You're an experienced presenter. You've overcome a dry throat, a quaky voice and can even answer tough questions from the audience without getting flustered. Three fears remain:
  1. Misreading the audience
  2. Equipment failure
  3. Applause without action
Misreading The Audience
Each audience is different. Is your presentation? It's easy to get into the rut of using a presentation in the wrong place. The content can be too detailed or too simple. The big problem is a mixed audience (e.g., clients, investment advisors and accountants) since the focuses are different.

Equipment Failure
Your computer or projector can fail anytime. You never know. You probably won't bring replacements --- even if you have them. You can take basic precautions, though. For instance, a printed copy of the full presentation is cheap insurance.

You can backup your presentation on a memory stick (though there can be problems with corporate computers reading one). You can email the presentation to yourself, which lets you forward a copy (if there's anyone to forward it too). Incompatibility is a problem too. I've upgraded to PowerPoint 2007, but most computers only have Version 2003 or earlier. As an additional precaution, I save a downgraded presentation in an earlier version.

Having handouts of highlights helps, but you risk the audience looking down at them instead of up at you.

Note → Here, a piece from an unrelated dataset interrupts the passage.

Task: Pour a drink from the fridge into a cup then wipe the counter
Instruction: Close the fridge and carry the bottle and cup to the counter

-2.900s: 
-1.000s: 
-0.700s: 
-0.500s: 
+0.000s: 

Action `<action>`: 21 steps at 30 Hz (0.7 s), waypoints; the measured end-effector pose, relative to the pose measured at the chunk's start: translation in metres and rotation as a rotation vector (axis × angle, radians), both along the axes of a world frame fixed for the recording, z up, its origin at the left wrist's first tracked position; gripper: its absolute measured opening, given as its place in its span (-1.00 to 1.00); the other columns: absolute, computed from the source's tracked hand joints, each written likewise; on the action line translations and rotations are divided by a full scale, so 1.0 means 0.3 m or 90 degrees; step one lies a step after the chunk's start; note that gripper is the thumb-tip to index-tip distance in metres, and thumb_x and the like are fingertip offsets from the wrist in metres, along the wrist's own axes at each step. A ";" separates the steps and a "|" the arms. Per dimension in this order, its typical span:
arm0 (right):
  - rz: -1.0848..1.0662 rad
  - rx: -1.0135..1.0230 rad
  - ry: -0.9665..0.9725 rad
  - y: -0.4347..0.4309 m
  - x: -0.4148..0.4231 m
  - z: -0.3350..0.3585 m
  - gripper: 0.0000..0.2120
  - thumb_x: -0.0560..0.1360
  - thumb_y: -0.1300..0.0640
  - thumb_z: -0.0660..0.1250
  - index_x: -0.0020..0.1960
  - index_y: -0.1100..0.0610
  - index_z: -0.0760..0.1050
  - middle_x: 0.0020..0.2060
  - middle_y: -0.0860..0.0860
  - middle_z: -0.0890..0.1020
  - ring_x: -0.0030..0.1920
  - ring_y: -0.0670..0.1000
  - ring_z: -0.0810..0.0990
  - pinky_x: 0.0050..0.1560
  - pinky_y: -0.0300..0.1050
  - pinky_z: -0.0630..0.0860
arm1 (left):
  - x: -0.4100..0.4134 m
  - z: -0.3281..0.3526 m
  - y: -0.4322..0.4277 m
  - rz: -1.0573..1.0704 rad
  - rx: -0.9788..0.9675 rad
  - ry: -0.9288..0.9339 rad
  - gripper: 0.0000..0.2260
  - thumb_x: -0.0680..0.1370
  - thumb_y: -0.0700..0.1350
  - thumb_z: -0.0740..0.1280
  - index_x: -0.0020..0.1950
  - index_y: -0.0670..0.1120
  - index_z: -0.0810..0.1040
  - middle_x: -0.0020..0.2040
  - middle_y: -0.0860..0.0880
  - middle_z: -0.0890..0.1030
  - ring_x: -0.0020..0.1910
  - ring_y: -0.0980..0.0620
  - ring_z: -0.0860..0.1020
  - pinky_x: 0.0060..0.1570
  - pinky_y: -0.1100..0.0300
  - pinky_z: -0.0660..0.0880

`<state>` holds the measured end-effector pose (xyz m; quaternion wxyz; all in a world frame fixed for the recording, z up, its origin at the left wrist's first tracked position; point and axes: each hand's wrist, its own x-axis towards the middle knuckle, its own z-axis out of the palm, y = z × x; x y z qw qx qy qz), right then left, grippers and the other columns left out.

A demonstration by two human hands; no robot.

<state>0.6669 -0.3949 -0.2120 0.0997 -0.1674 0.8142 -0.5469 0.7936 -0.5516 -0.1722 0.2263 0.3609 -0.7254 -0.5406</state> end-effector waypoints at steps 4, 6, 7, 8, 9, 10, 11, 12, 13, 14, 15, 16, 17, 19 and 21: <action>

You know how familiar music become fresh when reimagined and performed acoustically? A presentation can too. Unplugging the equipment can invigorate you and engage your audience. Since few are good at speeches, I'd want a whiteboard or flipchart to create visuals. You might want to bring your own markers, just in case ...

Applause Without Action
Out of courtesy, audiences generally applaud. So clapping isn't a great benchmark of success. Action is. The departing audience returns to "normal life". We aren't their focus. So we need to followup.

For me, the worst part is waiting for the audience to arrive. What if it's right-time-wrong-place or right-place-wrong-time?